1,400 Being Added; Decker Takes Playful Poke at Broadcom
Despite the battering it has suffered on Wall Street in the tech-stock slide, Newport Beach-based chipmaker Conexant Systems Inc. remains on a sharp growth curve, according to CEO and chairman Dwight Decker.
“We expect to grow this business to at least a 30% to 35% compounded rate over the next five years,” Decker told a recent gathering of the Orange County Forum, which recognized him as the Orange County Business Journal’s Businessperson of the Year.
Decker said he expects the company’s payroll to likewise increase. Conexant, which started the year with a payroll of more than 7,000, including more than 2,600 in Orange County, has added 700 professionals this year, Decker said. A spokesman said later that Conexant plans to hire another 700 staffers during the rest of this year. Decker said most of the hires are in product development, marketing and sales.
Decker told the gathering that he expected Conexant to finish 2000 with revenue of $2.3 billion,a 15-fold increase from 10 years ago, when Decker took over the operation, then a tiny division of conglomerate Rockwell International. Conexant’s trailing 12-month revenue is $1.84 billion.
More Acquisitions to Come
Conexant also expects to continue its acquisition spree, with plans to add five more companies to the five it picked up in the past six months, Decker said. He said the company intends to continue using its stock to make these acquisitions.
Conexant’s stock was trading last week at the 50 level, down from the 60 level where it began the year and way down from its highest level in the 120s during February.
In his remarks, Decker also alluded, sometimes playfully, to cross-county rival Broadcom Corp. of Irvine.
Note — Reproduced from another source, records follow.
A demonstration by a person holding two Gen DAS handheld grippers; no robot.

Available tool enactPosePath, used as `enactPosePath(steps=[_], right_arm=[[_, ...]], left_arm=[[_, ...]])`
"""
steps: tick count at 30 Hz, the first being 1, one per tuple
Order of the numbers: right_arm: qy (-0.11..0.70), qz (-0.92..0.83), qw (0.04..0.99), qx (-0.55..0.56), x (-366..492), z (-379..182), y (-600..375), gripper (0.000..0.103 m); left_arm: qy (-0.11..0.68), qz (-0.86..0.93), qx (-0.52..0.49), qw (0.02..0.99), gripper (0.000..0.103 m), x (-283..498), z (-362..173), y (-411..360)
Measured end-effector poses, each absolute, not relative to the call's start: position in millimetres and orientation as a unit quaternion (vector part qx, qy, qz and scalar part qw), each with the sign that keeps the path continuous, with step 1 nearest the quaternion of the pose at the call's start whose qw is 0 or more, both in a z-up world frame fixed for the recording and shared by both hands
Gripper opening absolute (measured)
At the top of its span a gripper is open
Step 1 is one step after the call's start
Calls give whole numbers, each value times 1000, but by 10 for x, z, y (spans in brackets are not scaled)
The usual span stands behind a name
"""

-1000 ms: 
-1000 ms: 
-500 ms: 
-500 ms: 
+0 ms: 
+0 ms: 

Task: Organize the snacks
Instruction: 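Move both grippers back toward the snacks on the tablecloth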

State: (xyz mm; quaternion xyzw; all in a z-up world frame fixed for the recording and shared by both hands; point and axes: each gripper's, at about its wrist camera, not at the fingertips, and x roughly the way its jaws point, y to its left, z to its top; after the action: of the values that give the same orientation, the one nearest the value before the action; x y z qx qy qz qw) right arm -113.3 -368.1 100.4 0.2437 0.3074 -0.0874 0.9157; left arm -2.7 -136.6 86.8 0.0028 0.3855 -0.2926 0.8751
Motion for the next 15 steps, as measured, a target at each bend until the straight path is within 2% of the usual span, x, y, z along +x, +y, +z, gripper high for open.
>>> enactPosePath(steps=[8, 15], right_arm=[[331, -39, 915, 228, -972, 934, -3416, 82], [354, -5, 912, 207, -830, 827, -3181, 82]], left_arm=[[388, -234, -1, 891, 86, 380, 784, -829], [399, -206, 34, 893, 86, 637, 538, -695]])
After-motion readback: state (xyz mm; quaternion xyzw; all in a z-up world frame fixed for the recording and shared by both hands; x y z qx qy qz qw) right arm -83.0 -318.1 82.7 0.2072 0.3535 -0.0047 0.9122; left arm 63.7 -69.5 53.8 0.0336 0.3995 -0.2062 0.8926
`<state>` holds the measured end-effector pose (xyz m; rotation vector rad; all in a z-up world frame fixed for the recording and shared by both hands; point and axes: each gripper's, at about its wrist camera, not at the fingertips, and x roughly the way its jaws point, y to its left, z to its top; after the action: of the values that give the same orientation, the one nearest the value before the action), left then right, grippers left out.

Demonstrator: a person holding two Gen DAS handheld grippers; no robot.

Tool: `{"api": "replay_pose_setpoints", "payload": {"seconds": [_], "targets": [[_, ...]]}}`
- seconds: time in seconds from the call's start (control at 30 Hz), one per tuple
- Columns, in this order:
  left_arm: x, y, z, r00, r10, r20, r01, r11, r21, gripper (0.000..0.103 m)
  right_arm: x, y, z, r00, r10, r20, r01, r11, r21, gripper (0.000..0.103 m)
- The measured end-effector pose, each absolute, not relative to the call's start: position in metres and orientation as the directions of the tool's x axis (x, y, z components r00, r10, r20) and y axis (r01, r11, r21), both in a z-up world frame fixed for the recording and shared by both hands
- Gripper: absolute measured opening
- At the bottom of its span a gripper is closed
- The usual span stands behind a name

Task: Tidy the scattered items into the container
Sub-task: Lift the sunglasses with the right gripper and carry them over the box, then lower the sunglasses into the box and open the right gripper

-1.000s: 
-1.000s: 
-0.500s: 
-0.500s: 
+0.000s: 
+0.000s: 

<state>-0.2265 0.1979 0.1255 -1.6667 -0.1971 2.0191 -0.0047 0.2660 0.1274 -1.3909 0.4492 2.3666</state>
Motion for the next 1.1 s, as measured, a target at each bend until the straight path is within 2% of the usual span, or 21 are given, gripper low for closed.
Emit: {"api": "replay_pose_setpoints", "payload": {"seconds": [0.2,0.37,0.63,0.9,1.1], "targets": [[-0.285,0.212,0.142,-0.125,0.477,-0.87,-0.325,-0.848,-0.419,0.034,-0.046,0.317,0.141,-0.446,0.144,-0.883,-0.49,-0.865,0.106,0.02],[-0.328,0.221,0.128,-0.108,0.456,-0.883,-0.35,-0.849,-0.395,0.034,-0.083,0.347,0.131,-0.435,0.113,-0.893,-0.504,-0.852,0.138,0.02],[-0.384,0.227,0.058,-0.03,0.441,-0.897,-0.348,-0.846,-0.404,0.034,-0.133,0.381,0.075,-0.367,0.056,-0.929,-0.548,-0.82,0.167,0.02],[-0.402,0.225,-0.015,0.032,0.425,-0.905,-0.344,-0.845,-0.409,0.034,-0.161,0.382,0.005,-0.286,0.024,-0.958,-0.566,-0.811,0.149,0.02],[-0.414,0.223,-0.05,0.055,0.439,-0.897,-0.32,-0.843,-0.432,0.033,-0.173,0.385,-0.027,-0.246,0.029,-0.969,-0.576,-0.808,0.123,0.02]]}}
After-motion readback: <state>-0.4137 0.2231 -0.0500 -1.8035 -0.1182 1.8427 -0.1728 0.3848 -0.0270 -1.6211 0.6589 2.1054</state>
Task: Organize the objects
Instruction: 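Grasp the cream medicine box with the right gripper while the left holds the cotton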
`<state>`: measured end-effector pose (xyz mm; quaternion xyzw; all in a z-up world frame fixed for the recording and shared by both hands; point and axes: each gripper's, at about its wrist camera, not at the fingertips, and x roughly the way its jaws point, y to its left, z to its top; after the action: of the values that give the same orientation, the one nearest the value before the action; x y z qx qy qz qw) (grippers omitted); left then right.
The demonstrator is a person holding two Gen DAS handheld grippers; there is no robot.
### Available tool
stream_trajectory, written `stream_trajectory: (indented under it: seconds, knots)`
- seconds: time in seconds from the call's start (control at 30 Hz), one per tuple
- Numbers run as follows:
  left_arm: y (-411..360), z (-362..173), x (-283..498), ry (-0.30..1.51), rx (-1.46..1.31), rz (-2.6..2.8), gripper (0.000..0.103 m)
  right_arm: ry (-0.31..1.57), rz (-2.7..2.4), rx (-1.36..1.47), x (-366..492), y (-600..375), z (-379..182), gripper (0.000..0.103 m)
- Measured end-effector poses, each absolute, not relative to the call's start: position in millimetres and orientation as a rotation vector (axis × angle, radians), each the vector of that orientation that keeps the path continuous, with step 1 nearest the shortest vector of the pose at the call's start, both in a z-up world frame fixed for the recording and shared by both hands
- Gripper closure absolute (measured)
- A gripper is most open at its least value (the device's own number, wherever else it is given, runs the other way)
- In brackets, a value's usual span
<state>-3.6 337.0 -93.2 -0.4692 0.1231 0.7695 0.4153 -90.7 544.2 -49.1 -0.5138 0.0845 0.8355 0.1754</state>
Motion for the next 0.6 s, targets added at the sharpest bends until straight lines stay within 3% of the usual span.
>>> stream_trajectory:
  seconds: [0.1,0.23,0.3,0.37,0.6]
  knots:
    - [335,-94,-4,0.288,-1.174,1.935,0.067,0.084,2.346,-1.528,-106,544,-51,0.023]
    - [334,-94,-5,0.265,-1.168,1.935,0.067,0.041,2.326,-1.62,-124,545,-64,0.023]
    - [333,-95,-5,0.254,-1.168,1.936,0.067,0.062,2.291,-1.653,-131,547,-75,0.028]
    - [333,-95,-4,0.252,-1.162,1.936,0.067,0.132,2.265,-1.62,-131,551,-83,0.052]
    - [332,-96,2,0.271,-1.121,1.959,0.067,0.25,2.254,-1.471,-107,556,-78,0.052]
Broadcom is the only OC-based public company with a bigger market cap than Conexant, by a wide margin,$37 billion for Broadcom to $10.5 billion for Conexant, as of last week.
Decker suggested the rivalry between the two companies is sometimes overblown. Conexant has roughly three times the revenue of Broadcom; Decker noted that among a wide range of Conexant product offerings in three growth fields (wireless communication, Internet infrastructure and broadband to the home) the two companies compete head-to-head in only one line at the moment,cable modems, a business that Broadcom thoroughly dominates.
But Decker signaled Conexant’s intent to try to chip away at Broadcom’s market share: “We have a solid business in cable modems right now in markets outside the U.S., as we continue to work for cable modem certification for our cable modems in the U.S.”
Decker added, “We are clearly going to be, by the end of this year, acknowledged as the No. 2 cable modem provider behind Broadcom,and we will keep all of the cable modem market share in Orange County.”
Reshaping Economy
In fact, Decker described both Conexant and Broadcom as forces helping to reshape the local economy:
“We want to play a leadership role in helping to develop this area into the epicenter of next-generation communications technology,” Decker said. “We’ll do it with our companions down the street, Broadcom, that are our competitors as well as collaborators,they will be (collaborators) over time,and we will certainly do it in conjunction with the many companies that will be started by our team and their team and others as they spin off from our companies and build the infrastructure of communications companies here over the next five to 10 years.
Full Speed Ahead
“It’s just beginning ’99 was a great year but the really great part is the next five to 10 years. I think there’s nothing that can stop it except our own abilities to execute.”
Decker also recounted the vicious fight between his then-Rockwell unit and 3Com in the late ’90s for dominance of the PC and fax modem markets.
“In this modem war, Conexant is the last man standing. In fact, we’ve rebuilt our market share to almost 60% now, margins have come back to near-historic levels and we are absolutely very successful and perhaps the only successful player in that business now, and we are growing it,” Decker said.
He said that experience demonstrated one of the aspects of Conexant’s culture: “We’re not afraid of competition and we don’t give up.”
“I have to relay this story to (Broadcom CEO) Henry Nicholas sometime,” said a smiling Decker, who quickly added, “No, I’m just kidding.”